The monitor found that the board had failed to publicly disclose civil malpractice settlements it learned of, revealing settlements for only seven doctors in two years since that requirement was enacted.
* The slow pace of collecting medical records as part of investigations. It takes investigators 2 1/2 months on average to collect the records, even though doctors and hospitals are required to turn over records in 15 days.
The monitor said investigators rarely used their subpoena powers or warrantless searches that can be conducted with the consent of the patient.
Discussion about reforming the board was to begin today at a board meeting in Burbank and continue Tuesday when state Sen. Liz Figueroa (D-Fremont) holds an oversight hearing in Sacramento.
David Thornton, the board’s executive director, said he agreed with most of the monitor’s criticisms, many of which he said were first identified by staff.
He called the disjointed relationship between prosecutors and investigators “a territorial thing” and said he would recommend today that the investigators be assigned to the attorney general’s office.
“If the investigators are no longer employed by the medical board, then they’re working for the same boss” as the prosecutors, he said.
He also said that would help erase the public perception that slow investigations or those that didn’t result in charges were the result of clubbiness among doctors.
Nathan Barankin, a spokesman for Atty. Gen. Bill Lockyer, said that although coordination could be improved, “the fundamental problem” was that there were not enough investigators and lawyers for all cases.
But the California Medical Assn. has successfully opposed efforts by the board to increase its fees, and Jack Lewin, the association’s chief executive, said the group was not convinced that a fee increase was necessary now. “We haven’t the evidence of an effective and clear understanding yet of why the fees need to be increased and what they will go for,” he said.
One of the notable things about this examination of the board is that, unlike previous such efforts, it is not being sparked by crisis.

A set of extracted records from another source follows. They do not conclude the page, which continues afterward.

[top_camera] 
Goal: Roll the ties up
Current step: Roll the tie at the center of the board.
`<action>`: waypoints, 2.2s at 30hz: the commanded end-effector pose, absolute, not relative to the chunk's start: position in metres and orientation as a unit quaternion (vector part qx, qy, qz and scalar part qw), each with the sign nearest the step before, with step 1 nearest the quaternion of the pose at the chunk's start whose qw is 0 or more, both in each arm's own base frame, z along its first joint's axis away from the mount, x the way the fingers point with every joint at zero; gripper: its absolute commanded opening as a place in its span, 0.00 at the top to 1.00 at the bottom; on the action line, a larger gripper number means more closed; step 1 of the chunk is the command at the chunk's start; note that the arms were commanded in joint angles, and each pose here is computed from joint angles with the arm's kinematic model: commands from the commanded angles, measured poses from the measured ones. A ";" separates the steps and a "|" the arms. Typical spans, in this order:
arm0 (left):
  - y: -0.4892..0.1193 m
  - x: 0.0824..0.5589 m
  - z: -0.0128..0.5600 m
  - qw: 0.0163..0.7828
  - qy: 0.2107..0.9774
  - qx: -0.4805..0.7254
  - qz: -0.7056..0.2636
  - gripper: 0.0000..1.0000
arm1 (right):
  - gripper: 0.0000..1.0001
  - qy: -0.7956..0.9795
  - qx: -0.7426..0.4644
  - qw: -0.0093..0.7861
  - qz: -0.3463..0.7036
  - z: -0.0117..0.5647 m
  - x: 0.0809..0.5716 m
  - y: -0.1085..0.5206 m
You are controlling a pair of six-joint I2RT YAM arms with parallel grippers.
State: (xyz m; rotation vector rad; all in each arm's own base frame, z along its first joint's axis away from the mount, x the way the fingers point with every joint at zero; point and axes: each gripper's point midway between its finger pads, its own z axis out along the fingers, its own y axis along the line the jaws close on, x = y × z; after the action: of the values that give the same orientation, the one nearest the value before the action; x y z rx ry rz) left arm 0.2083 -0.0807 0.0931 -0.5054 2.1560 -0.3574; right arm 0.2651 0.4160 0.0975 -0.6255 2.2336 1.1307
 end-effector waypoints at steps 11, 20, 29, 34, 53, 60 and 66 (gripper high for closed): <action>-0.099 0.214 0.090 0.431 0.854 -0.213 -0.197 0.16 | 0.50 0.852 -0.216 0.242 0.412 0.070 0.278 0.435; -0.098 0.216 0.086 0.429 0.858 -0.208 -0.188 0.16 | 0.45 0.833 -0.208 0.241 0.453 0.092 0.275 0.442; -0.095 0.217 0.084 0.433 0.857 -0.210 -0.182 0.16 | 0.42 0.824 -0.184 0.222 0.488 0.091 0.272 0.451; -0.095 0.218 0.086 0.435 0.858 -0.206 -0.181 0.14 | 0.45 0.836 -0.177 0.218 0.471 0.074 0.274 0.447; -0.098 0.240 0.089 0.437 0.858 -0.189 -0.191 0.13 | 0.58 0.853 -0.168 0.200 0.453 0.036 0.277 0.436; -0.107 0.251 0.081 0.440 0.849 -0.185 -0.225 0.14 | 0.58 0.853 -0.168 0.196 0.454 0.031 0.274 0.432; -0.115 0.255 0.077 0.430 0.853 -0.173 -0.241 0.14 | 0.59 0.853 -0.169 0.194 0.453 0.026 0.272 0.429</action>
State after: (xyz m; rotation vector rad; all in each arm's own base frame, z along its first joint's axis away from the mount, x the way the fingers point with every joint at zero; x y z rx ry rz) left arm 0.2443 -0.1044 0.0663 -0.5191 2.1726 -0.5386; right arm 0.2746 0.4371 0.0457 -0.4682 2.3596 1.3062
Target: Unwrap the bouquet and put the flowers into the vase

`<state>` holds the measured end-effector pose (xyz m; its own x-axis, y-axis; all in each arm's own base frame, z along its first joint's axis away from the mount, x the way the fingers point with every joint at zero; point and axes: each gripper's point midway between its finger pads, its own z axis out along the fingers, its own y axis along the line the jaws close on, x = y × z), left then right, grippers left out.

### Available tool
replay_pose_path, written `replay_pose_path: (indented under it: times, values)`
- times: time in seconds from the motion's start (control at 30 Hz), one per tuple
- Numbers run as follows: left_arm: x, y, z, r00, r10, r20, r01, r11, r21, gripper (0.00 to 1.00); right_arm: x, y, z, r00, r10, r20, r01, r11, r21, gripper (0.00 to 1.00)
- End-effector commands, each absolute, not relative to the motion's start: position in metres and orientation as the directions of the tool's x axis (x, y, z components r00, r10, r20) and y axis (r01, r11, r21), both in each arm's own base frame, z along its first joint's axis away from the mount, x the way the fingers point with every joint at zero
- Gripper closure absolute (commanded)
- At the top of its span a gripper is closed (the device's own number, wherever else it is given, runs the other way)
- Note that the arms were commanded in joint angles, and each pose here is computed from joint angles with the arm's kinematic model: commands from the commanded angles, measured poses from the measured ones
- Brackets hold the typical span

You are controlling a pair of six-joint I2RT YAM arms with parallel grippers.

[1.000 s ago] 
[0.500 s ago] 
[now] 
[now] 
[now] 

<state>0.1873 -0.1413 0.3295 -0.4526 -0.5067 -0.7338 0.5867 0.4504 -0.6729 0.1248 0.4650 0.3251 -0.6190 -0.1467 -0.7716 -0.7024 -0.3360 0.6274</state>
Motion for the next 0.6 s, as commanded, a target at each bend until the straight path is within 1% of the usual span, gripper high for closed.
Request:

The 1975 changes that established California’s modern board were motivated by rapidly escalating malpractice premiums.
Changes in the early 1990s were sparked by the board’s failure to discipline Dr. Milos Klvana, who was convicted in 1989 of nine counts of first-degree murder involving eight infants and a fetus, as well as outrage over the board’s action in summarily closing hundreds of cases that had not been investigated.

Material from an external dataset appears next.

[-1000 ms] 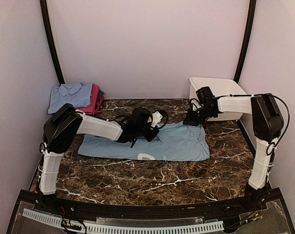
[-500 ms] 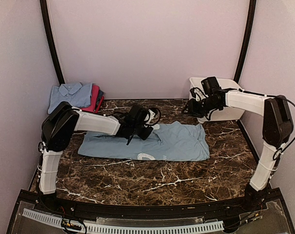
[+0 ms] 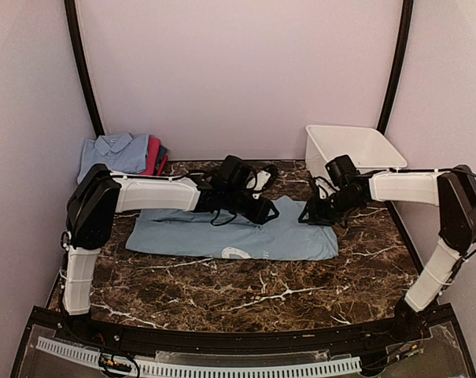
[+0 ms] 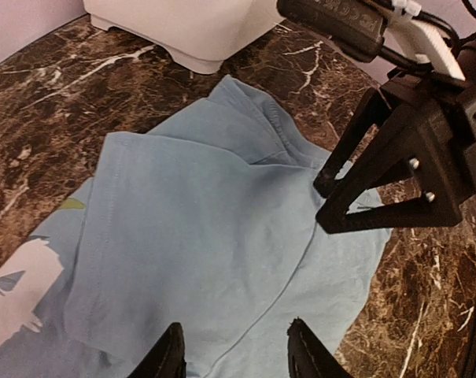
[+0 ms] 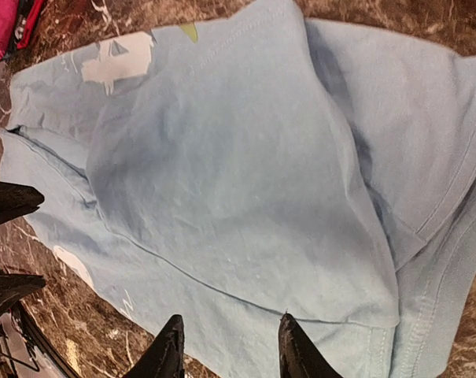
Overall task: Fold and stack the mixed laundry pile
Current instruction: Smooth out the rectangle-folded T-shirt at the center of the board, then rotate the rectangle-folded T-shirt at the center of the board.
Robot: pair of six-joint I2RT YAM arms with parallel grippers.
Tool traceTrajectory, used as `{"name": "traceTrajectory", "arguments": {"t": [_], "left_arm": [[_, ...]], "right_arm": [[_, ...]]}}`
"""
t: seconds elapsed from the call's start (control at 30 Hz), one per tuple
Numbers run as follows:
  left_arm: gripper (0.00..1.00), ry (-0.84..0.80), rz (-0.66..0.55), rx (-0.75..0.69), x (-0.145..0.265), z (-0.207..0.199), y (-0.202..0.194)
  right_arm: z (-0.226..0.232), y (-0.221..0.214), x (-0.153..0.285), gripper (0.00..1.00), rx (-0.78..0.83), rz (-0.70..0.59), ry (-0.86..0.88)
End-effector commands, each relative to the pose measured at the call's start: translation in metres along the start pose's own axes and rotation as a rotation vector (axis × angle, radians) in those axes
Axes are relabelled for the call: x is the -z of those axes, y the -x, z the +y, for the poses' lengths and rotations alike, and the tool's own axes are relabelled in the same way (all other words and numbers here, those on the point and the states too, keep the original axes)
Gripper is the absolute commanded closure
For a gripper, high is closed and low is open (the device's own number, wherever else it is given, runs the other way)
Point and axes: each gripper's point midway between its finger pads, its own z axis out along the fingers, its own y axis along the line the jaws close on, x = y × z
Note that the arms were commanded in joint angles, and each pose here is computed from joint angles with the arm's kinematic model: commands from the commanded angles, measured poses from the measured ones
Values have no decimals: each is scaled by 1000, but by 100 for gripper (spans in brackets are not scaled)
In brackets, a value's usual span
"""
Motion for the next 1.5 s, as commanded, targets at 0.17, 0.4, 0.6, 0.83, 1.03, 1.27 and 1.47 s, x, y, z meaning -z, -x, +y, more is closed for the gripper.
{"name": "traceTrajectory", "arguments": {"t": [0.17, 0.4, 0.6, 0.83, 1.03, 1.27, 1.47], "left_arm": [[63, 6, 183, 270, -33, 40, -60], [59, 149, 232, 348, -10, 85, -72], [50, 228, 138, 397, 47, 124, -47], [48, 459, 230, 395, 88, 182, -82], [50, 593, 327, 478, 107, 218, -124], [58, 721, 461, 565, 132, 227, -173], [62, 743, 500, 684, 168, 200, -223]], "right_arm": [[-21, -41, -16, 65, -46, 32, -53], [-48, -70, -27, 71, -74, 106, -144], [-48, -76, -10, 71, -83, 91, -162], [-15, -44, 15, 68, -21, 8, -110], [5, -27, 10, 68, 27, 0, -83], [15, -19, -21, 69, 69, 48, -81], [22, -14, -29, 69, 104, 58, -92]]}}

Outside observers say the board has made dramatic improvements since then, and both Fellmeth and Figueroa said they believed that the current leadership and staff were committed to improving its operations. Both said Schwarzenegger’s plan to eliminate the board was unwise.
“I think it’s really wrong to say, ‘Oh, yeah, it has a lot of problems, let’s get rid of it,’ ” Figueroa said. “The problems will still remain. They’ll be larger and they’ll be hidden.”